C’est dans cette optique que les efforts de la compagnie se sont concentrés ces dernières années à développer le réseau vers l’Inde, la Chine et Singapour. Ce développement a culminé en 2015 avec l’établissement d’un « Air Corridor », sorte de navette entre Maurice et Singapour, qui permet aux passagers de ce vol de connecter sur le reste de l’Asie via la ville-état.

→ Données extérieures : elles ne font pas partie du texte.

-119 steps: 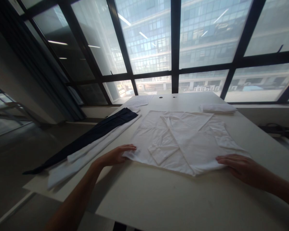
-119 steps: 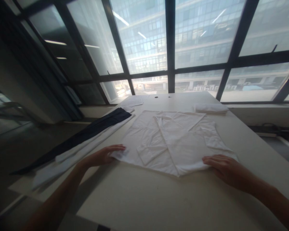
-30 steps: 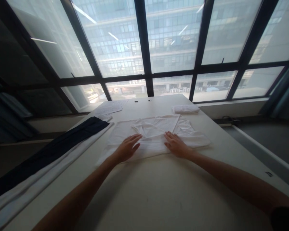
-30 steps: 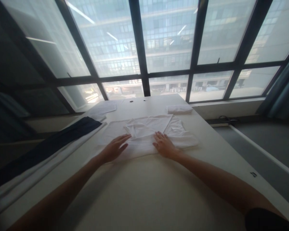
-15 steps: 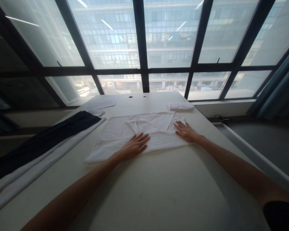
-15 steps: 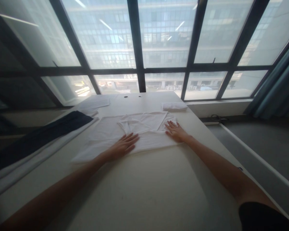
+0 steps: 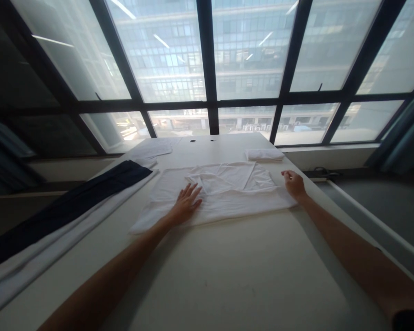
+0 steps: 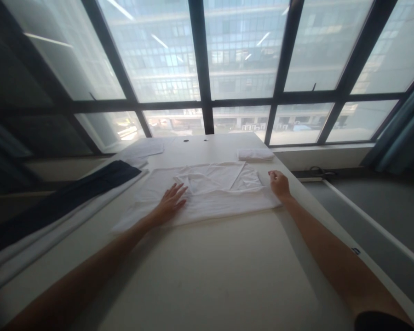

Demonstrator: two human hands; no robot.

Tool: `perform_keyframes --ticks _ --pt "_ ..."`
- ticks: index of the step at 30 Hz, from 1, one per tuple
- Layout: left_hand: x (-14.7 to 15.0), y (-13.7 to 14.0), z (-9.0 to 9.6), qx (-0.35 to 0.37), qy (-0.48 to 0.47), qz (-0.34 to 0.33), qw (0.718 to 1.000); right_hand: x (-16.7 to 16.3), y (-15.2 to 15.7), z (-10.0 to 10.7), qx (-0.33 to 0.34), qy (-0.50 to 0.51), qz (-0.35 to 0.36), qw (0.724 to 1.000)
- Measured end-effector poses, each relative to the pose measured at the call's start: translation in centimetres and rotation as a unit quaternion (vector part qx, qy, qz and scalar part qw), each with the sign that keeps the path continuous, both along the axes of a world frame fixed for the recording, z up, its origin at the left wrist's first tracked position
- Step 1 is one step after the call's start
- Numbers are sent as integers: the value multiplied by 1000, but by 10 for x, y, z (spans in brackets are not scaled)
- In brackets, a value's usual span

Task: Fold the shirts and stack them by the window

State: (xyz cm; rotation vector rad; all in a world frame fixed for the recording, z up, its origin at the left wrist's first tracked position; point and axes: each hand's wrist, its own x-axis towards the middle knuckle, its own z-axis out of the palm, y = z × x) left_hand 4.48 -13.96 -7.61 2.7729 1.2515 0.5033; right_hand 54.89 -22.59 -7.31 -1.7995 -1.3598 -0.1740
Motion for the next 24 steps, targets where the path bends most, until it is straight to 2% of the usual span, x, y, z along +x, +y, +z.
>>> perform_keyframes --ticks 2,5,8,10,13,17,24 --pt "-33 7 3 6 22 34 999 -11 -2 3 -19 -62 31 997" --pt "-92 10 8 29 28 96 995 -37 -5 9 -74 -174 94 977" --pt "-141 9 11 25 14 147 989 -65 -7 16 -122 -200 184 955" --pt "-161 9 12 14 -6 165 986 -80 -8 19 -142 -192 231 943" --pt "-170 14 13 -21 -62 175 982 -92 -9 22 -153 -165 265 938" --pt "-162 17 17 -63 -136 201 968 -95 -8 19 -158 -114 290 937" --pt "-157 15 21 -51 -121 205 970 -96 -2 12 -175 -92 285 938"
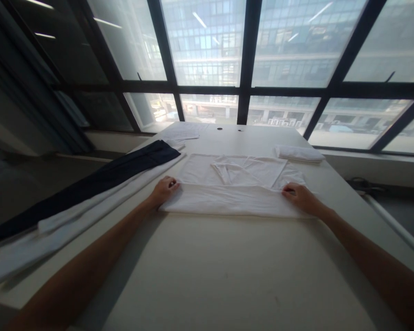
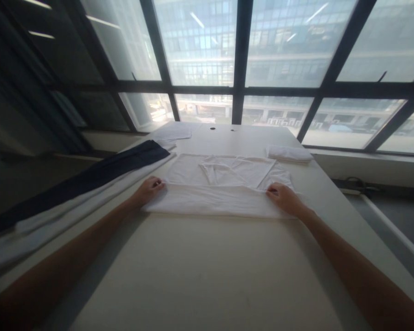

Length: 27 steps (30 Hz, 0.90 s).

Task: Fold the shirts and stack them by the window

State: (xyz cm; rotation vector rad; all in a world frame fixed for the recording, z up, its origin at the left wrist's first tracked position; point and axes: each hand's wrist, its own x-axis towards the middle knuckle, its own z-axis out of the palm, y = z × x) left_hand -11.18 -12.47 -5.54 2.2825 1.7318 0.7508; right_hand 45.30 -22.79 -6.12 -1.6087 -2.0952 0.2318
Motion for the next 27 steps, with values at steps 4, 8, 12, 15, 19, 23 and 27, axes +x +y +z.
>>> perform_keyframes --ticks 4,8,12,15,19,23,27 --pt "0 0 1 -2 21 -1 1000 -3 0 0 44 -14 -8 999" --pt "1 0 -3 14 63 -10 998 -8 1 -2 86 -41 -41 995" --pt "-2 0 -6 38 104 8 994 -9 1 -9 87 -90 -51 991" --pt "5 -4 3 90 105 12 990 -12 -1 -11 138 -91 -64 984" --pt "59 -29 20 136 108 -76 982 -48 -3 -5 172 -72 -33 982" --pt "147 -62 14 64 130 -250 957 -121 -2 1 123 -70 56 988" --pt "188 -75 -2 27 161 -325 931 -168 3 -6 37 -92 118 988"
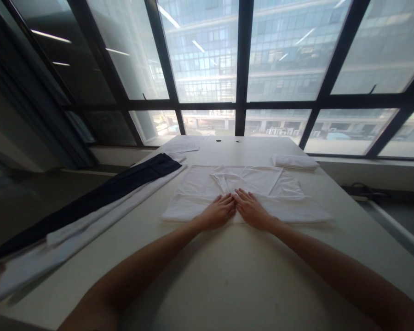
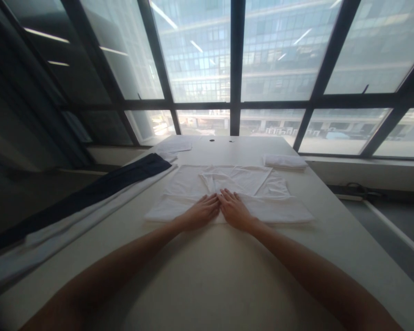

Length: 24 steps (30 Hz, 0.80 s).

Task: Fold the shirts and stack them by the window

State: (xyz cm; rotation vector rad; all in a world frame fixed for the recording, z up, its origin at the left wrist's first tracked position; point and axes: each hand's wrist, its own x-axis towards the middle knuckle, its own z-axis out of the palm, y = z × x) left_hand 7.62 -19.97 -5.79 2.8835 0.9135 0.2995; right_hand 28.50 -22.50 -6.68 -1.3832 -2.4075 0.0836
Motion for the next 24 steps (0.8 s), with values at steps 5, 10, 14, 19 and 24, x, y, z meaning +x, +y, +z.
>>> perform_keyframes --ticks 5,10,14,19,24 --pt "-23 12 -4 -24 44 3 999 20 6 -11 -46 -47 11 998" --pt "-50 33 -2 -24 86 38 995 61 6 -13 -47 -80 -7 996" --pt "-72 45 -1 9 106 65 992 94 3 -16 -57 -98 -57 992" --pt "-110 57 -3 8 110 112 988 143 -1 -22 -50 -127 -131 982" --pt "-141 69 -10 18 111 145 983 183 -5 -23 -37 -155 -200 967"
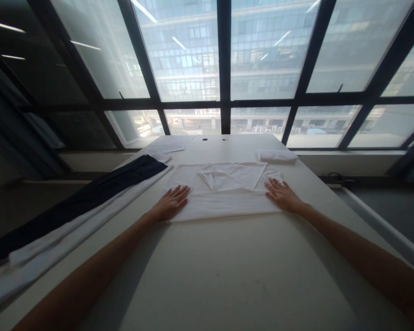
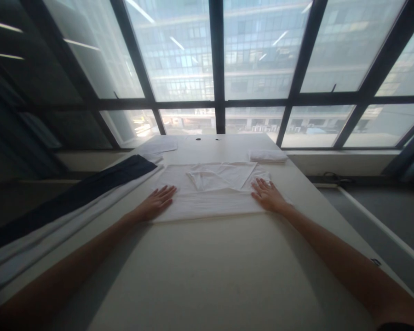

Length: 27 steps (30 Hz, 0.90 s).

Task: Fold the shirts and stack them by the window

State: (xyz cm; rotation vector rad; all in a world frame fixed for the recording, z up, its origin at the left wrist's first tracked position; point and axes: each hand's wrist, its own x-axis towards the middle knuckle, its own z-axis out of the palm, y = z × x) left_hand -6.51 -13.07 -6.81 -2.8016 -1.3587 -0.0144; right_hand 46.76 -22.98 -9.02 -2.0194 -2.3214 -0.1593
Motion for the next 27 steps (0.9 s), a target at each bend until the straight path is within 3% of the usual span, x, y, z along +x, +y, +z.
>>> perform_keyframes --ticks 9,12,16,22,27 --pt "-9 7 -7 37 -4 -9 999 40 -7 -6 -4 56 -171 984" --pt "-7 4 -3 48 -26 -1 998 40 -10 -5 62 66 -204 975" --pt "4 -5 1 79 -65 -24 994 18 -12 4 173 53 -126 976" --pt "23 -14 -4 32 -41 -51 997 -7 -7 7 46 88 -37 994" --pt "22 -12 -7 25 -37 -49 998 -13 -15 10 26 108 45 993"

« Le marché européen est très important pour nous mais nous ne voulons pas dépendre d’un seul marché. Nous avons traditionnellement des touristes qui viennent de l’Europe mais nous en avons aussi qui viennent de Chine, d’Inde », explique Somas Appavou. Et avec les efforts réalisés dans cette direction par Air Mauritius, les flux de trafic se sont équilibrés : 30% du trafic étranger vient d’Europe, 30% de Chine, 30% d’Inde et 10% de Singapour. Il lui reste à développer l’Afrique, par elle-même ou par des partenariats.
Malgré cela et malgré la très forte concurrence qui règne sur cette partie du réseau, c’est l’Europe qui a connu les dernières évolutions. La desserte de Londres a été renforcée, une nouvelle ligne a été ouverte sur Amsterdam en collaboration avec Air France-KLM et un vol saisonnier vers Genève décollera en novembre. C’est également l’Europe qui profitera la première des capacités long-courrier de l’A350 puisqu’il sera affecté à la desserte de Paris à partir du mois de décembre puis pourrait également officier sur Londres.